**Task prompt**: Emit the line that holds "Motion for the" and all lines following it through the end of the data, verbatim, and nothing else.

**Exercise data**:
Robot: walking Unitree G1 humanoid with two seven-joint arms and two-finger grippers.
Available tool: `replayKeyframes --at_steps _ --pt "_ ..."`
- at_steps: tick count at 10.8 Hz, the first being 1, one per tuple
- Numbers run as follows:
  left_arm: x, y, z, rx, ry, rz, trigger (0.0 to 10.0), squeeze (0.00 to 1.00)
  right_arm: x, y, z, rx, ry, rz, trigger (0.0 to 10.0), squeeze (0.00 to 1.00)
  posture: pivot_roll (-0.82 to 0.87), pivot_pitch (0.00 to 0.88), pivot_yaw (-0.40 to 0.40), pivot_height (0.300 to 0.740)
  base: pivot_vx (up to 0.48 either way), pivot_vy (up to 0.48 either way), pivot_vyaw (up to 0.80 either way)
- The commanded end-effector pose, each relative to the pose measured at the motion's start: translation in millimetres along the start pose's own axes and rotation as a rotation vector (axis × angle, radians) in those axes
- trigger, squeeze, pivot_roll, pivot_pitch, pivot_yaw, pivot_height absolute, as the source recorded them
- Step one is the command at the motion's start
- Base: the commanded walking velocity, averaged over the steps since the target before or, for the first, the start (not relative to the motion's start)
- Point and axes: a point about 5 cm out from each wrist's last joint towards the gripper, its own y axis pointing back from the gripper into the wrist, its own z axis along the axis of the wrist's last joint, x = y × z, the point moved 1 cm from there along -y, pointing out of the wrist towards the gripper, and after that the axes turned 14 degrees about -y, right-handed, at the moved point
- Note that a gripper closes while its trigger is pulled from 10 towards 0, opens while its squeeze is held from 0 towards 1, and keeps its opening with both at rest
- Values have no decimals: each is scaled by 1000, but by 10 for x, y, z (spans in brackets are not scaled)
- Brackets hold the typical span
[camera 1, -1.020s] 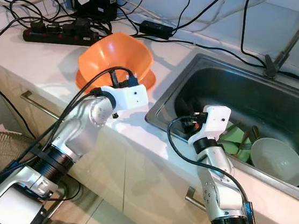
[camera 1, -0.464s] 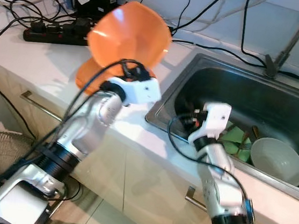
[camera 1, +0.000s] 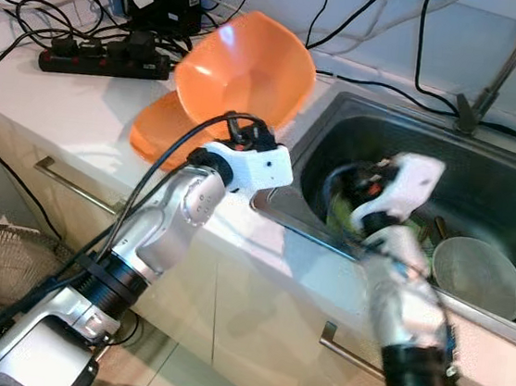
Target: Kitchen organization
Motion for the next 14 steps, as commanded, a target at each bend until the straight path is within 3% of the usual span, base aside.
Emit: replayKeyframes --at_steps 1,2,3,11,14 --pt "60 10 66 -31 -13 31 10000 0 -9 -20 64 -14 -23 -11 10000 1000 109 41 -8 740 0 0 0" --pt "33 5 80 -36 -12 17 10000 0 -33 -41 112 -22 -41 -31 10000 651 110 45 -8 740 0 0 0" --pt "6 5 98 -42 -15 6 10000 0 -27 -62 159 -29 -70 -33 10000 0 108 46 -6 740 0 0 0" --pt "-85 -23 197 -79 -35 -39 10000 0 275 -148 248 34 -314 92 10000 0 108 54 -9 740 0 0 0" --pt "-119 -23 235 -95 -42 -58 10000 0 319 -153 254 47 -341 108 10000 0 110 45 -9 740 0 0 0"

**The completed task**:
Motion for the next 14 steps, as commanded, a target at each bend until the straight path is within 3% of the usual span, base aside.
Emit: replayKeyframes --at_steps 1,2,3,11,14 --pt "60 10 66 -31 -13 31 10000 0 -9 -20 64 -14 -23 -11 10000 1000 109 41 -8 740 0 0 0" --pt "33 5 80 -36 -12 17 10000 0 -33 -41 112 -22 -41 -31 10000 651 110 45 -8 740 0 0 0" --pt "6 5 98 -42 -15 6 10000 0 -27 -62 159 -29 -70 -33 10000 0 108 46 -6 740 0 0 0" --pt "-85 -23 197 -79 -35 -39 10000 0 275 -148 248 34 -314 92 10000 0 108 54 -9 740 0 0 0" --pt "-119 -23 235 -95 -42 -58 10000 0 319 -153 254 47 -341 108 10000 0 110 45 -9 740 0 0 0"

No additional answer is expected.